WHAT TO PRODUCE
Nothing but the lines from the one containing "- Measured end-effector" to the end of the material should be returned, each exactly as written.

··········

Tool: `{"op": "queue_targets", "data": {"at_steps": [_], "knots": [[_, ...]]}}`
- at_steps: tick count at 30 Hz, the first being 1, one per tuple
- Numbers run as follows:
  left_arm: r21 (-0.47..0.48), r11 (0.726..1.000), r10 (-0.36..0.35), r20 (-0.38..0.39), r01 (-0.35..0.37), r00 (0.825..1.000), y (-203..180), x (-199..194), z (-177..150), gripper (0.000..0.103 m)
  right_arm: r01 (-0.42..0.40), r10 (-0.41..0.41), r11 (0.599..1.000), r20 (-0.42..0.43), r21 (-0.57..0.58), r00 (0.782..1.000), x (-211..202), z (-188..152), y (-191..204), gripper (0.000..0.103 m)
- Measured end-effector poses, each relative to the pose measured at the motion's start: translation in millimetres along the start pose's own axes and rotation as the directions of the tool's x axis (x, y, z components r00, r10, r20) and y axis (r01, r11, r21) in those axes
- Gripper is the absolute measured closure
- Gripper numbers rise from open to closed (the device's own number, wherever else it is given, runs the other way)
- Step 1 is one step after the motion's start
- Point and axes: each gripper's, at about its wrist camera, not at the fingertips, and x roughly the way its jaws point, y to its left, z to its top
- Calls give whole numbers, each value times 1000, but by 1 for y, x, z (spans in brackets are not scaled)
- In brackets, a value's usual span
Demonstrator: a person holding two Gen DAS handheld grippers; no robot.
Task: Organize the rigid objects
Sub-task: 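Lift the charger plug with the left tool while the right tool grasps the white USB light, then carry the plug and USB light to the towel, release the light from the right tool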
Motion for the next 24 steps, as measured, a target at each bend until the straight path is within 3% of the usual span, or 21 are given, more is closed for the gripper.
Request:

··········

RESULT OF THE TASK
- Measured end-effector poses, each relative to the pose measured at the motion's start: translation in millimetres along the start pose's own axes and rotation as the directions of the tool's x axis (x, y, z components r00, r10, r20) and y axis (r01, r11, r21) in those axes
- Gripper is the absolute measured closure
- Gripper numbers rise from open to closed (the device's own number, wherever else it is given, runs the other way)
- Step 1 is one step after the motion's start
- Point and axes: each gripper's, at about its wrist camera, not at the fingertips, and x roughly the way its jaws point, y to its left, z to its top
- Calls give whole numbers, each value times 1000, but by 1 for y, x, z (spans in brackets are not scaled)
- In brackets, a value's usual span
Demonstrator: a person holding two Gen DAS handheld grippers; no robot.
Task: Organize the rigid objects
Sub-task: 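Lift the charger plug with the left tool while the right tool grasps the white USB light, then carry the plug and USB light to the towel, release the light from the right tool
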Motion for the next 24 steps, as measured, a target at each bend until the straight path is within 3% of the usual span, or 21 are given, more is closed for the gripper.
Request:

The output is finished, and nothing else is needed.